Mosaic AI Vector Search is a vector database that is built into the Databricks Data Intelligence Platform and integrated with its governance and productivity tools. A vector database is a database that is optimized to store and retrieve embeddings. Embeddings are mathematical representations of the semantic content of data, typically text or image data. Embeddings are generated by a large language model and are a key component of many GenAI applications that depend on finding documents or images that are similar to each other. Examples are RAG systems, recommender systems, and image and video recognition.

With Mosaic AI Vector Search, you create a vector search index from a Delta table. The index includes embedded data with metadata. You can then query the index using a REST API to identify the most similar vectors and return the associated documents. You can structure the index to automatically sync when the underlying Delta table is updated.""", metadata={"source": "https://learn.microsoft.com/en-us/azure/databricks/generative-ai/vector-search"})

document_2 = Document(page_content="""How does Mosaic AI Vector Search work?
Mosaic AI Vector Search uses the Hierarchical Navigable Small World (HNSW) algorithm for its approximate nearest neighbor searches and the L2 distance distance metric to measure embedding vector similarity. If you want to use cosine similarity you need to normalize your datapoint embeddings before feeding them into vector search. When the data points are normalized, the ranking produced by L2 distance is the same as the ranking produces by cosine similarity.

Mosaic AI Vector Search also supports hybrid keyword-similarity search, which combines vector-based embedding search with traditional keyword-based search techniques. This approach matches exact words in the query while also using a vector-based similarity search to capture the semantic relationships and context of the query.

By integrating these two techniques, hybrid keyword-similarity search retrieves documents that contain not only the exact keywords but also those that are conceptually similar, providing more comprehensive and relevant search results. This method is particularly useful in RAG applications where source data has unique keywords such as SKUs or identifiers that are not well suited to pure similarity search.""", metadata={"source": "https://learn.microsoft.com/en-us/azure/databricks/generative-ai/vector-search"})

document_3 = Document(page_content="""How to set up Mosaic AI Vector Search
To use Mosaic AI Vector Search, you must create the following:

A vector search endpoint. This endpoint serves the vector search index. You can query and update the endpoint using the REST API or the SDK. Endpoints scale automatically to support the size of the index or the number of concurrent requests. See Create a vector search endpoint for instructions.
A vector search index. The vector search index is created from a Delta table and is optimized to provide real-time approximate nearest neighbor searches. The goal of the search is to identify documents that are similar to the query. Vector search indexes appear in and are governed by Unity Catalog. See Create a vector search index for instructions.
In addition, if you choose to have Databricks compute the embeddings, you can use a pre-configured Foundation Model APIs endpoint or create a model serving endpoint to serve the embedding model of your choice. See Pay-per-token Foundation Model APIs or Create generative AI model serving endpoints for instructions.

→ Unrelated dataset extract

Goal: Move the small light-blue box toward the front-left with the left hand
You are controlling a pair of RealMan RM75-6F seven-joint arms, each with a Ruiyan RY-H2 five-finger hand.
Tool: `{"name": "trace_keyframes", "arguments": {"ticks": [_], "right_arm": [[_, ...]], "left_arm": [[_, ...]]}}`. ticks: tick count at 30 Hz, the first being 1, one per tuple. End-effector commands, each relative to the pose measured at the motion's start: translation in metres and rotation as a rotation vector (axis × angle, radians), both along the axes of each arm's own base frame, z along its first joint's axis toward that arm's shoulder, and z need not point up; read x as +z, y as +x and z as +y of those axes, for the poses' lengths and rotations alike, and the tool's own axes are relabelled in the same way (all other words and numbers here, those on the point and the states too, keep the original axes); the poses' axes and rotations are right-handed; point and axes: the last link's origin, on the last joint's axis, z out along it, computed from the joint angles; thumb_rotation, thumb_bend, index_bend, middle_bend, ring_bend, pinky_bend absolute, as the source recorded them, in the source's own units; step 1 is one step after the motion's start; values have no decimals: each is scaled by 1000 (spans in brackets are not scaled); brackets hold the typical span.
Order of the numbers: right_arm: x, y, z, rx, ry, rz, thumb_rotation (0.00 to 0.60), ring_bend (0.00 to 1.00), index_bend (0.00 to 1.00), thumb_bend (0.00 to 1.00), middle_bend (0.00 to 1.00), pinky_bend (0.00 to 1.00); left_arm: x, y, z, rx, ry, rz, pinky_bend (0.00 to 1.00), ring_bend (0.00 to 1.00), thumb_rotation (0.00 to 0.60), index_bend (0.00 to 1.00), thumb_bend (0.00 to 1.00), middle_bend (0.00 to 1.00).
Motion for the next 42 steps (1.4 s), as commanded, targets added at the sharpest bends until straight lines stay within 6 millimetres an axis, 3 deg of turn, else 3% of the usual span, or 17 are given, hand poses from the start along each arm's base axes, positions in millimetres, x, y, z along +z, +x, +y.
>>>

To query the model serving endpoint, you use either the REST API or the Python SDK. Your query can define filters based on any column in the Delta table. For details, see Use filters on queries, the API reference, or the Python SDK reference.""", metadata={"source": "https://learn.microsoft.com/en-us/azure/databricks/generative-ai/vector-search"})

documents = [document_1, document_2, document_3]

vector_store.add_documents(documents=documents, ids=["1", "2", "3"])

## Basic Query

In [0]:
results = vector_store.similarity_search(
    query="what is mosaic vector search", k=1)

for doc in results:
    print(f"* {doc.page_content} [{doc.metadata}]")

## Query with Filter

In [0]:
results = vector_store.similarity_search(
    query="how do I setup the vector search", k=1, filter={"source": "https://learn.microsoft.com/en-us/azure/databricks/generative-ai/vector-search"}
)
for doc in results:
    print(f"* {doc.page_content} [{doc.metadata}]")